Для сравнения, та же векторизация с использованием встроенных функций Intel SSE является более подробной и использует префиксную нотацию (т. е. вызовы функций):
using Vec3D = std::array<__m128, 3 >;
__m128 scalar_product (Vec3D a, Vec3D b) {
return _mm_add_ps ( _mm_add_ps ( _mm_mul_ps (a[ 0 ], b[ 0 ]), _mm_mul_ps (a[ 1 ], b[ 1 ])),
_mm_mul_ps (a[ 2 ], b[ 2 ]));
}
Вышеупомянутое не масштабируется до AVX, AVX-512 и т. д. и не переносимо на другие SIMD ISA.
cmake >= 3.0
Компилятор С++11:
git clone https://github.com/VcDevel/Vc.git
cd Vc
git submodule update --init
$ mkdir build
$ cd build
$ cmake ..
При желании укажите каталог установки:
$ cmake -DCMAKE_INSTALL_PREFIX=/opt/Vc ..

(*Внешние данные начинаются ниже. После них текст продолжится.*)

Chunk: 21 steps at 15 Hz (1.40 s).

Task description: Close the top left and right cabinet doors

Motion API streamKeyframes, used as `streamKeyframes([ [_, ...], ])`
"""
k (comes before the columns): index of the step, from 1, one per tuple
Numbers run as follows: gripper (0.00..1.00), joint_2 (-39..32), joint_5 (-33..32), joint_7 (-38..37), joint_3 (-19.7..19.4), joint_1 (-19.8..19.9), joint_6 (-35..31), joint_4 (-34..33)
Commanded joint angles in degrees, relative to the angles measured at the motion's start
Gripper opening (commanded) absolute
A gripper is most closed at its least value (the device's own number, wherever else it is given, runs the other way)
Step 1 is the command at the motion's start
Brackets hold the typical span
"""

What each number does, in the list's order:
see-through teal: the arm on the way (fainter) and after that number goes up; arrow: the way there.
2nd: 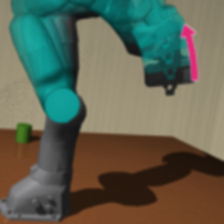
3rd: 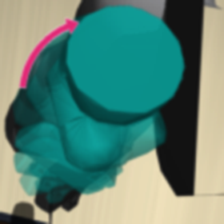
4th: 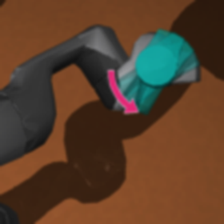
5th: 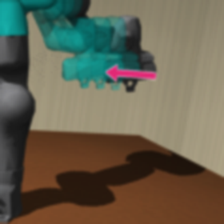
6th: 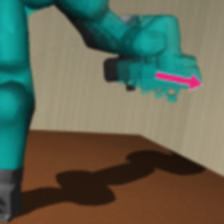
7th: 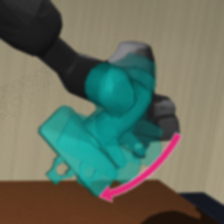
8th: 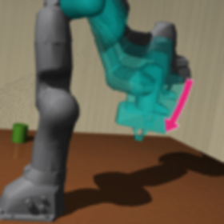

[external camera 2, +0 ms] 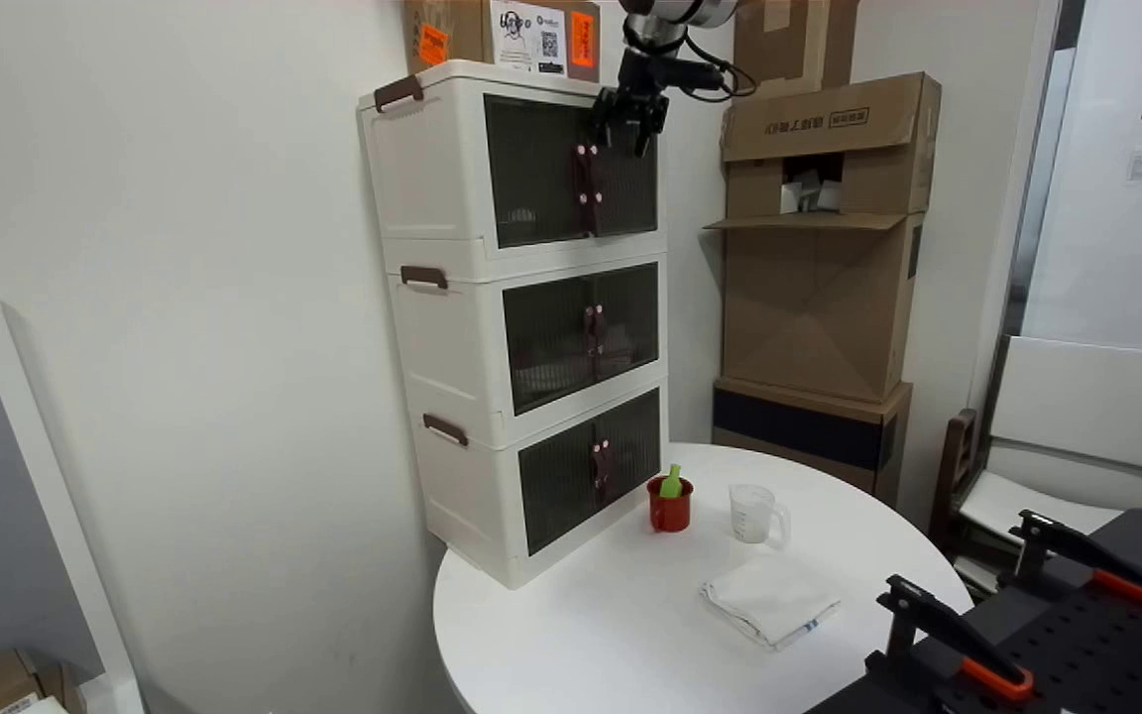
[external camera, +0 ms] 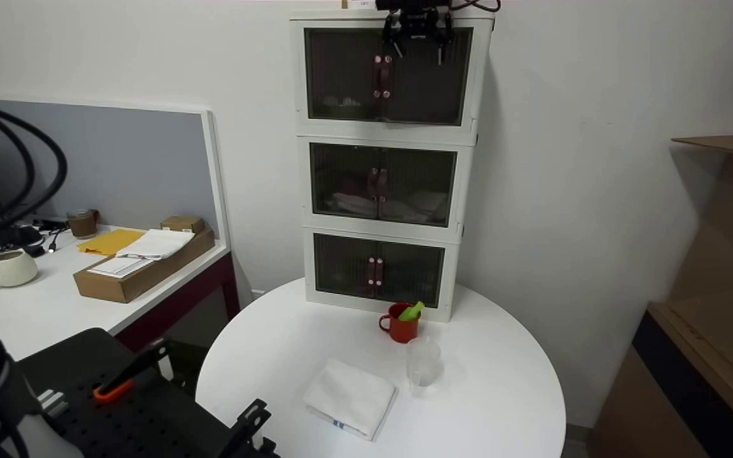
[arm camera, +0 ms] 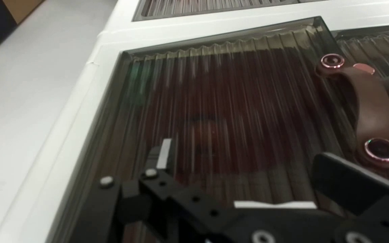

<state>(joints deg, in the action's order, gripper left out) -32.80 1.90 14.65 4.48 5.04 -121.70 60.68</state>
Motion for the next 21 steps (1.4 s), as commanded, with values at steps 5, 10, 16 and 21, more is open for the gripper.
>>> streamKeyframes([
  [5,1.00,0.1,0.0,0.0,0.0,0.0,-0.1,0.2],
  [10,1.00,3.8,0.0,0.4,-0.7,1.4,-3.9,5.8],
  [16,1.00,7.1,-0.1,3.0,-0.7,3.8,-12.1,13.0],
  [21,1.00,5.7,3.7,10.6,2.3,4.4,-18.4,16.7],
])
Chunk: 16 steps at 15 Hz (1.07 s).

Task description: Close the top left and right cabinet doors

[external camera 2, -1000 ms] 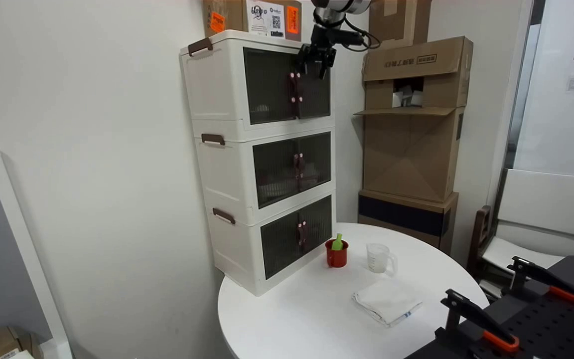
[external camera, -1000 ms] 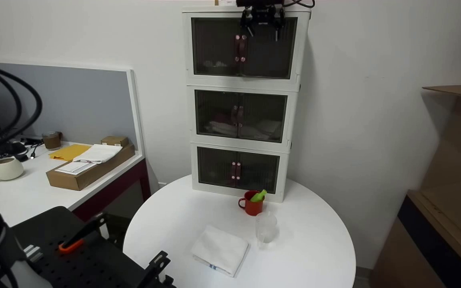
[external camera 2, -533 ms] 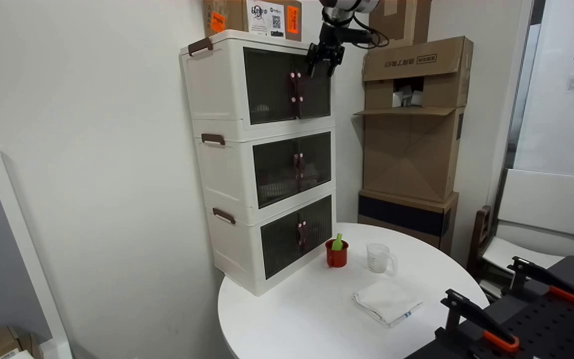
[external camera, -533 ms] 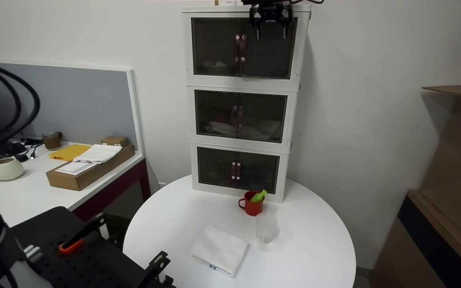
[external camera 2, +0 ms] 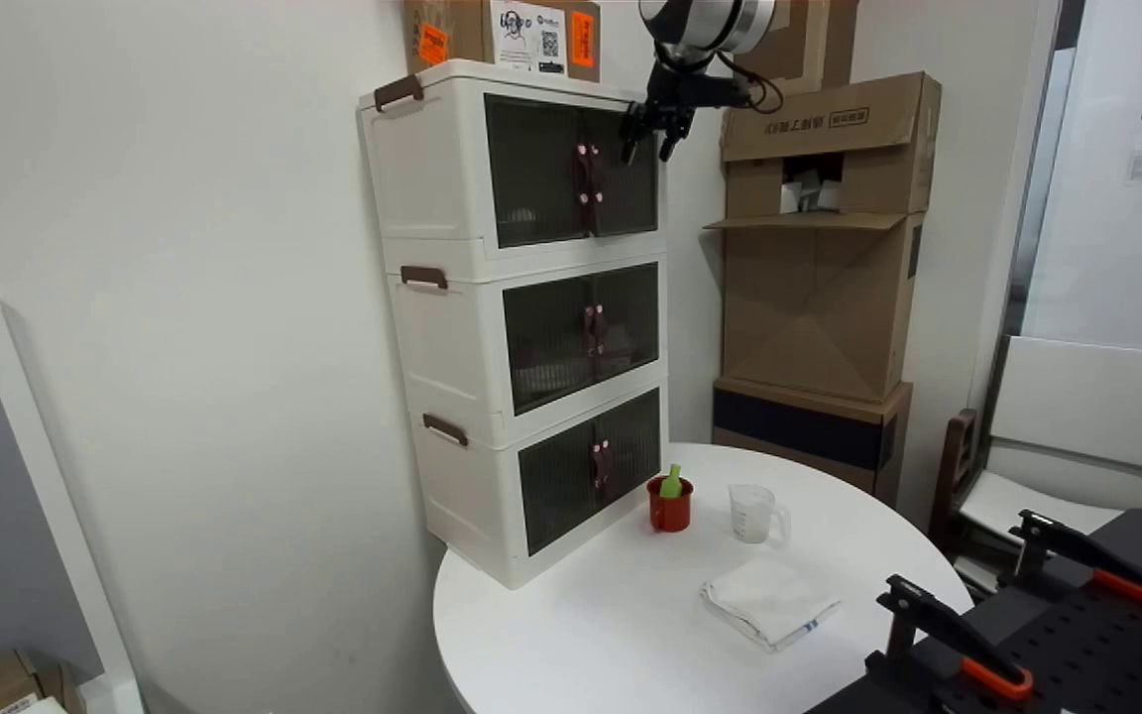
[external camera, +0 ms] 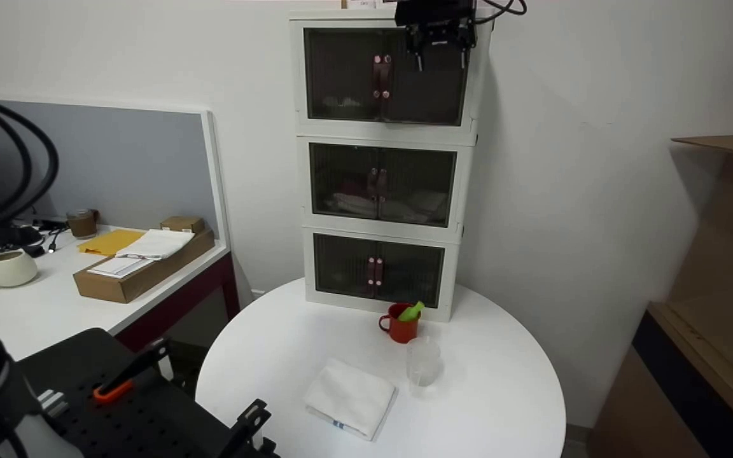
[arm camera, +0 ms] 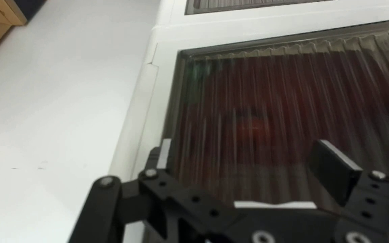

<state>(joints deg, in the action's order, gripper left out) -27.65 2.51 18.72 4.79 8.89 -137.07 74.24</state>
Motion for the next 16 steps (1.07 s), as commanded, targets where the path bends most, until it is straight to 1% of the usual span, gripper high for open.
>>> streamKeyframes([
  [1,1.00,0.3,3.9,8.8,3.0,0.6,-3.2,3.5],
  [5,1.00,-0.3,7.3,18.5,6.1,1.7,-5.0,4.5],
  [9,1.00,-1.3,9.6,22.9,6.8,2.4,-7.8,4.9],
  [12,1.00,-1.1,10.7,23.2,6.6,2.7,-7.3,5.0],
  [16,1.00,1.5,9.4,17.9,4.2,2.0,-5.5,6.8],
])
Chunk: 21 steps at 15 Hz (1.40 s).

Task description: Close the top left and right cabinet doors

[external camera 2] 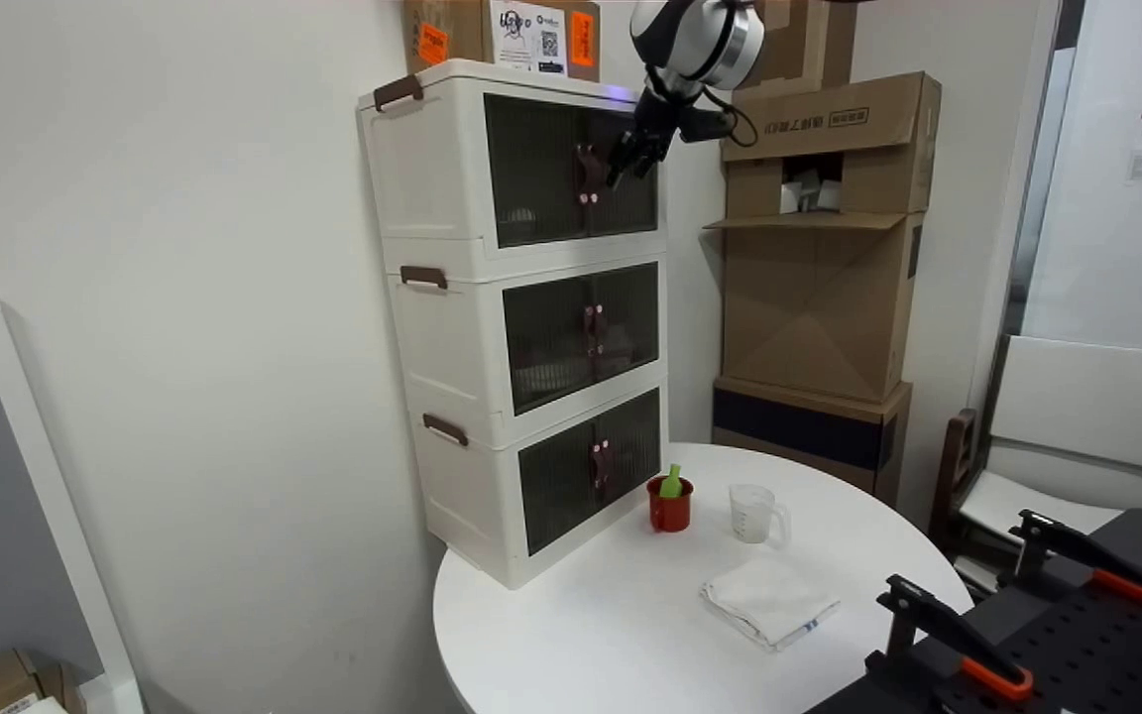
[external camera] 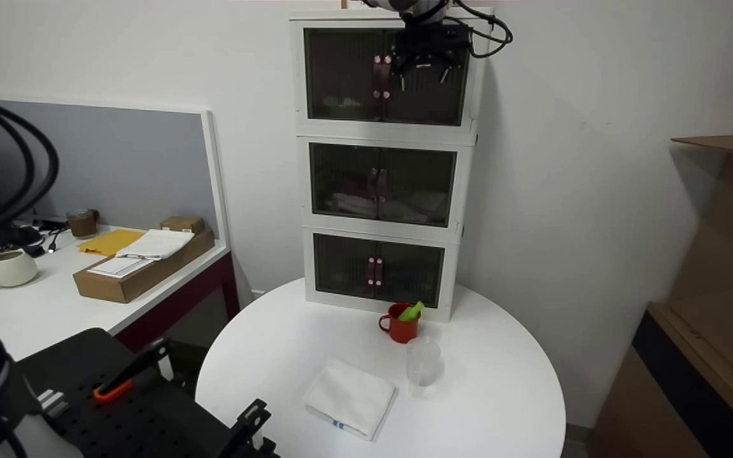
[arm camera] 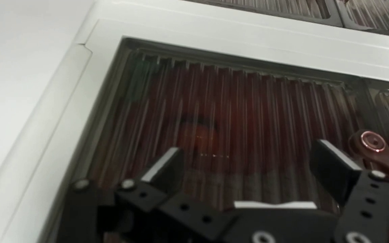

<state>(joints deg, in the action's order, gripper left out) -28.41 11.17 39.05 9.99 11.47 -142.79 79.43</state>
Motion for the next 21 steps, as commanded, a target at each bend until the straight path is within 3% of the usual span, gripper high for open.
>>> streamKeyframes([
  [1,1.00,3.2,0.6,-4.0,-1.5,-0.7,0.2,2.5],
  [5,1.00,9.4,-5.4,-15.2,-6.5,-3.7,-0.2,9.9],
  [9,1.00,18.1,-15.4,-29.3,-11.4,-7.6,4.1,20.5],
  [15,1.00,31.3,-17.2,-37.2,-9.7,-10.6,12.3,35.7],
  [21,1.00,43.8,-19.2,-44.6,-6.8,-12.6,9.5,50.7],
])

При желании включите создание модульных тестов:
$ cmake -DBUILD_TESTING=ON ..
В Windows, если у вас установлено несколько версий Visual Studio, вы можете выбрать одну:
$ cmake -G " Visual Studio 16 2019 " ..
См. cmake --help
для получения списка возможных генераторов.
$ cmake --build . -j 16
$ cmake --install . # may require permissions
В Windows вы также можете открыть Vc.sln
в Visual Studio и выполнить сборку/установку из IDE.
Документация генерируется с помощью doxygen. Вы можете создать документацию, запустив doxygen
в подкаталоге doc
. Кроме того, вы можете найти ночные сборки документации по адресу:
Работа над интеграцией функциональности Vc в стандартную библиотеку C++.
Vc выпускается на условиях лицензии BSD из 3 пунктов.